Последний поезд в Москву - страница 10



Согласно протоколу, Фейго более месяца находилась в отцовском доме на Лённротинкату, где проживали и остальные четверо взрослых детей. Отец отрицал обвинения дочери в том, что держал ее дома помимо ее воли. Единогласно отец и дочь утверждают, что Фейго покинула Лённротинкату 3 ноября 1937 года и отправилась к Бруно на Меримиехенкату. Что произошло за эти пять с лишним недель, выяснить уже не удастся. В чем в реальности заключалось “лишение свободы”, вменяемое Мейеру в вину, также остается неясным. Ничто не указывает на то, чтобы к дочери применялось физическое насилие, однако психологического, если вдуматься, хватало. Фейго утверждает в заявлении, что ее удерживали в родительском доме силой и угрозами, пока она не набралась смелости и не сбежала.

Если бы Фейго захотела после всего вышеописанного развестись с Бруно, ее было бы несложно понять. Но 27-летняя Фейго была верна своему решению. Она ушла из отцовского дома в дом мужа. До этого они два года были тайно помолвлены. Это был окончательный разрыв с семьей и старым миром. И Фейго ни разу не оглянулась.


Моя мать пережила своих братьев и сестер. Во время Зимней войны она однажды встретила своего отца в бомбоубежище. Мейер взглянул на дочь и произнес: “Чтоб тебя убило первой же бомбой!”

Помиловали Мейера или приговор был исполнен? Я слышал от родителей, что Мейера помиловал президент республики. Тем не менее я не нашел в архивах ни подтверждения этому, ни сведений о тюремном заключении Мейера. В приложенном к решению Верховного суда особом мнении одного из судей предлагалось сократить срок наказания до шести месяцев. В таком случае Мейеру не пришлось бы отсиживать присужденный ему срок в соответствии с принятым 8 мая 1940 года законом о “помиловании некоторых преступников”[33]. Можно предположить, что военное положение спасло 61-летнего Мейера от такого позора![34]

Под старость мама часто вспоминала о своей матери и редко – о братьях и сестрах. Уже в очень преклонном возрасте она однажды призналась, что простила отца, поскольку тот не мог поступить иначе. Он был пленником своей веры. Мне же часто приходит на ум, что отец и дочь во многом друг друга стоили: оба имели сильный и неуступчивый характер.


Когда маме было уже за 90, я привез к ней в гости племянника, Бена Грасса. Зрение у нее к тому времени ослабело, но все же она разглядела Бена из-за затемненных очков и тут же перешла к делу – спросила по-шведски: “Бен, ты женился на христианке? И как к этому отнеслась твоя мать? Это же все равно что плевать в собственный стакан”. При этом мама, разумеется, знала, что жена Бена перешла в иудаизм и воспитывала их троих детей в еврейской вере. Бен, в прошлом исполнительный директор крупного предприятия, как мальчишка сидел на краешке стула и со всем соглашался. Этот визит был важен, поскольку Бен желал примирения. Своим приходом к тетке он подтвердил это.

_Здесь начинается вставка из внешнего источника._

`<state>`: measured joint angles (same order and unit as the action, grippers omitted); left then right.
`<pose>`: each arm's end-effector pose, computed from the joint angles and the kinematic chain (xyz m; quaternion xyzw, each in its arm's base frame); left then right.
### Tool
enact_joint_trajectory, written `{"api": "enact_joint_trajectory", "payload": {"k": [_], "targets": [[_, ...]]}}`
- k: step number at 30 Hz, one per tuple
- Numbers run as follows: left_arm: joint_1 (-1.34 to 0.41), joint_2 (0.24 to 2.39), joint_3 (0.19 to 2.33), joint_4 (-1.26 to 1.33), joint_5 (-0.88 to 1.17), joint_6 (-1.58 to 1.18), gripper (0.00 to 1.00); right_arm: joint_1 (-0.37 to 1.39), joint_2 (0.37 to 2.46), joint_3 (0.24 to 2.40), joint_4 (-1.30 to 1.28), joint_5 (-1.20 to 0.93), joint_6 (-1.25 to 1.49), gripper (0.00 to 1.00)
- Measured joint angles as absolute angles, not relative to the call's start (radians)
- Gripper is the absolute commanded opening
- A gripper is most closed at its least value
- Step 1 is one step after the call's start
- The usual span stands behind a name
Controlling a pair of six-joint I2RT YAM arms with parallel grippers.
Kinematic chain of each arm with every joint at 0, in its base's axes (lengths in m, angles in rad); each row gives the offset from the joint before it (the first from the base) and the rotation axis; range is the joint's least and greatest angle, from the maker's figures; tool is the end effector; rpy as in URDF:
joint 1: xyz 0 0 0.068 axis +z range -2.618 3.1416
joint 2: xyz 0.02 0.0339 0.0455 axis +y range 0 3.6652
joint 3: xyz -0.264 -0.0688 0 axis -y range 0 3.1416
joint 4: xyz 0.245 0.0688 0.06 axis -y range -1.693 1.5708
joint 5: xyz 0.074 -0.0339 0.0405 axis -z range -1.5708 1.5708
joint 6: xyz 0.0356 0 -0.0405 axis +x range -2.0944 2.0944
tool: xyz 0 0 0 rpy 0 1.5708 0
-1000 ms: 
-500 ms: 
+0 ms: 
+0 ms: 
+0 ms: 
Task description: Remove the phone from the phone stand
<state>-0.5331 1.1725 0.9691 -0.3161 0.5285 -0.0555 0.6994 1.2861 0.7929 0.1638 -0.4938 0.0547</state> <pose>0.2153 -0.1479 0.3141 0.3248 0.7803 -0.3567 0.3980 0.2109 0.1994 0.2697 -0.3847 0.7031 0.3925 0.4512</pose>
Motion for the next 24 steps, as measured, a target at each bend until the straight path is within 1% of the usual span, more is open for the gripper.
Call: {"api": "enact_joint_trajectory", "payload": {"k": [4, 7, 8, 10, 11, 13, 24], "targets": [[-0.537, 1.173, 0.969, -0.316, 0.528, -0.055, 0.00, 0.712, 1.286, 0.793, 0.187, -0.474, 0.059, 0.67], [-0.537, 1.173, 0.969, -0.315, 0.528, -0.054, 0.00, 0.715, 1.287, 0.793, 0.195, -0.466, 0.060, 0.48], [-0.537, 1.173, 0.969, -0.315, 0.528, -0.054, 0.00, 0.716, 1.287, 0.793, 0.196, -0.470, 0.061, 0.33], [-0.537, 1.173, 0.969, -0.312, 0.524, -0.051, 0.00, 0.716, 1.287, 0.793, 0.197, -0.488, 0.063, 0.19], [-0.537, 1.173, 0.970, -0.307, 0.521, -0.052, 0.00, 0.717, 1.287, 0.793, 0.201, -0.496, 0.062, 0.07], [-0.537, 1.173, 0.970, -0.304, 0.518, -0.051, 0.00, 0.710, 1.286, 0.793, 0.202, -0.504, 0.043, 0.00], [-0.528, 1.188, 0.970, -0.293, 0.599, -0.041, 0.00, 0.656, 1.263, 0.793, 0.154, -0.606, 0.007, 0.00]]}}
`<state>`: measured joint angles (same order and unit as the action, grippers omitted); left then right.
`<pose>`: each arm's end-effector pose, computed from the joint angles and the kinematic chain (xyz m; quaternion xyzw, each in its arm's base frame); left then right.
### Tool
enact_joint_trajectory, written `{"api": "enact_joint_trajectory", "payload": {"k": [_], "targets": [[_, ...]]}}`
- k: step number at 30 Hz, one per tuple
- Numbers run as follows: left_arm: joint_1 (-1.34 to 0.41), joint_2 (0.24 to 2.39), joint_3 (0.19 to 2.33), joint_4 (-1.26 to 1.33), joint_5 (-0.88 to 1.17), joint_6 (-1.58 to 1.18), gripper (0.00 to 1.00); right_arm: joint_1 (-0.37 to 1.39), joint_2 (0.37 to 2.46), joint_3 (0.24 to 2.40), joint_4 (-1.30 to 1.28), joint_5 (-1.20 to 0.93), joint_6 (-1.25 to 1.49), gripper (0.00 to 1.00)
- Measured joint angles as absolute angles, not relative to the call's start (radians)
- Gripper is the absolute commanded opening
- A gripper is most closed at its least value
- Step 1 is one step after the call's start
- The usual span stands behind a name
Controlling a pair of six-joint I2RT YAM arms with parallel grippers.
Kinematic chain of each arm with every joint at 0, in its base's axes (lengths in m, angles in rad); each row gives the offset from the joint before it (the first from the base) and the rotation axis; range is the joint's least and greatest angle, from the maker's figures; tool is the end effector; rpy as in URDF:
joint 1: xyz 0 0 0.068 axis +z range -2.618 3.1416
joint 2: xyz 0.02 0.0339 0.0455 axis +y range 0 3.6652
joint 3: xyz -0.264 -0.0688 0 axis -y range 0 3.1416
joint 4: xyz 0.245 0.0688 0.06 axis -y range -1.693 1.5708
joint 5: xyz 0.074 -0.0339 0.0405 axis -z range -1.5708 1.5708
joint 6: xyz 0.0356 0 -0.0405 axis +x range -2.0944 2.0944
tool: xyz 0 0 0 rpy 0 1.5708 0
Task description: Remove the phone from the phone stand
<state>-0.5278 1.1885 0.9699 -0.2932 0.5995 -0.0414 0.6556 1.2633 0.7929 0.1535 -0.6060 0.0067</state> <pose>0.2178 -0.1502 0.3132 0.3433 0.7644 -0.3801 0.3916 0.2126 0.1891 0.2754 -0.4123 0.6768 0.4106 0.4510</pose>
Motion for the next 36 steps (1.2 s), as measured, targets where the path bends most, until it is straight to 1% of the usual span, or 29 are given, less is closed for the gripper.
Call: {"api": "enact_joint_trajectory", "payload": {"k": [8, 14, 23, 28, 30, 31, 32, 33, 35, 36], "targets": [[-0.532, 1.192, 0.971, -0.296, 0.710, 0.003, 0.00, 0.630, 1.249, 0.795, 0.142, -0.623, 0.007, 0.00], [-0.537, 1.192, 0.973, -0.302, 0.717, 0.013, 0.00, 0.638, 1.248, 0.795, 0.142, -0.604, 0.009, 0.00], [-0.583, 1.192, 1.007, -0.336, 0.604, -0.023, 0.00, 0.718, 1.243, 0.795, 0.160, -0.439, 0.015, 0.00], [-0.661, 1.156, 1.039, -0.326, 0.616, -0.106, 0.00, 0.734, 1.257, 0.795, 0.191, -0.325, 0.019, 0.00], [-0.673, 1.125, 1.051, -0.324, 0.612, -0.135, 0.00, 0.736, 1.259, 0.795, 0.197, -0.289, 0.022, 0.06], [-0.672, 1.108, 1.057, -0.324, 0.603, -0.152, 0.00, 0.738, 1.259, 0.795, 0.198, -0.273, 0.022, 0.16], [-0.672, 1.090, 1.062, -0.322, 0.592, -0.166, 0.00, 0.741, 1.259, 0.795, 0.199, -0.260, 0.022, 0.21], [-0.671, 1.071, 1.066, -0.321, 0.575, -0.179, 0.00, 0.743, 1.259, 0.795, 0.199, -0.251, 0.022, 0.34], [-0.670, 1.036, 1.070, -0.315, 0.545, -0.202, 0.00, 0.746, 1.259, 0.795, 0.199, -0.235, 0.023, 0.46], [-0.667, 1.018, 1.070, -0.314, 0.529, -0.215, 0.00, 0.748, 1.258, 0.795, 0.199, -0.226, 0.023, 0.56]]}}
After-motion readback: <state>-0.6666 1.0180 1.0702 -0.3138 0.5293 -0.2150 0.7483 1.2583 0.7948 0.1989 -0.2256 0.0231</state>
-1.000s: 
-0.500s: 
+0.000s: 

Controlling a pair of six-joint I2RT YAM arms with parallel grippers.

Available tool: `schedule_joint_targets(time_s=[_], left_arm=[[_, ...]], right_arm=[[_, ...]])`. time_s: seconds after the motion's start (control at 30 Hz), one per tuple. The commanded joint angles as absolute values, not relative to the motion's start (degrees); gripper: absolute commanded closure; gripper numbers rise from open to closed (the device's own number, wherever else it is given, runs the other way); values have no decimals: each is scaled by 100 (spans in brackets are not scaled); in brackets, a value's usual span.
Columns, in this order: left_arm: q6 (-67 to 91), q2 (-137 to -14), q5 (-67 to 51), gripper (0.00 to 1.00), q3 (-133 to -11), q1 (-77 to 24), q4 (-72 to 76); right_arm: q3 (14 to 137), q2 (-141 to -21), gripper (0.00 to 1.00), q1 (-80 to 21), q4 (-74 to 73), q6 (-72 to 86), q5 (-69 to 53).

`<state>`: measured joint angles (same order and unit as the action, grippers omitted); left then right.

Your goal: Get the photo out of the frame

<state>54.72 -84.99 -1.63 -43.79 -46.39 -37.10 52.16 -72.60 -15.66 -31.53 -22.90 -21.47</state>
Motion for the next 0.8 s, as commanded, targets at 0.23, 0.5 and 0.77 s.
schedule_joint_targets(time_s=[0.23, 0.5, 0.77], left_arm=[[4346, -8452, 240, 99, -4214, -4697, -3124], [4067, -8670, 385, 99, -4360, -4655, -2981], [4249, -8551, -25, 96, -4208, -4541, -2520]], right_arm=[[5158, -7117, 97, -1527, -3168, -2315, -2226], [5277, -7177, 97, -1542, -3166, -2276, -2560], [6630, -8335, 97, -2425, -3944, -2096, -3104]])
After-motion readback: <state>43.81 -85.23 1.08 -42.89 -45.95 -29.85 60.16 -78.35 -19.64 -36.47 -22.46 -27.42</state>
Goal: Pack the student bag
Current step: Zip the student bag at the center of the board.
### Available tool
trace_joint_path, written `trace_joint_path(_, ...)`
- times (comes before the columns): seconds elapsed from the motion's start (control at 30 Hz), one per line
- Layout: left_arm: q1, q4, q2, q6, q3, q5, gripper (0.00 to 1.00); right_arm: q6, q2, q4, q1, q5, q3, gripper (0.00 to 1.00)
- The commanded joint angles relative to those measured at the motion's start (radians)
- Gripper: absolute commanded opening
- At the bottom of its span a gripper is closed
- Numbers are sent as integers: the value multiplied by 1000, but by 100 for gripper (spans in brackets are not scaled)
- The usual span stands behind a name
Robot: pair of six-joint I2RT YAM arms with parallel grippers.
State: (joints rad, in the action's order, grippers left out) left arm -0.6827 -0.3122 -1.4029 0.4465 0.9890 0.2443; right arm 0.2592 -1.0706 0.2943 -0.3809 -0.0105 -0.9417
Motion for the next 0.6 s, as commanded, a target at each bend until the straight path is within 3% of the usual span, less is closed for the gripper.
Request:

Семья матери одобряла Бруно до тех пор, пока он был лишь приятелем братьев. Но как только он стал интересоваться дочерью (“моей умнейшей и прекраснейшей дочерью”), как повторял в ужасе Мейер, он сразу превратился во врага. Мейер утверждал в суде, что даже не знаком с Бруно.

Интересно также, что только один из близнецов, Абрам, а также сестра, Рико, проявили агрессию. Следователи, конечно, упоминают в своих записях обоих близнецов, однако Мозес, согласно судебным протоколам, оставался безучастным. Фейго, впрочем, в своем заявлении упоминает о давлении со стороны обоих братьев – то есть близнецов, поскольку младший из братьев, Якоб, в бумагах ни разу не упоминается.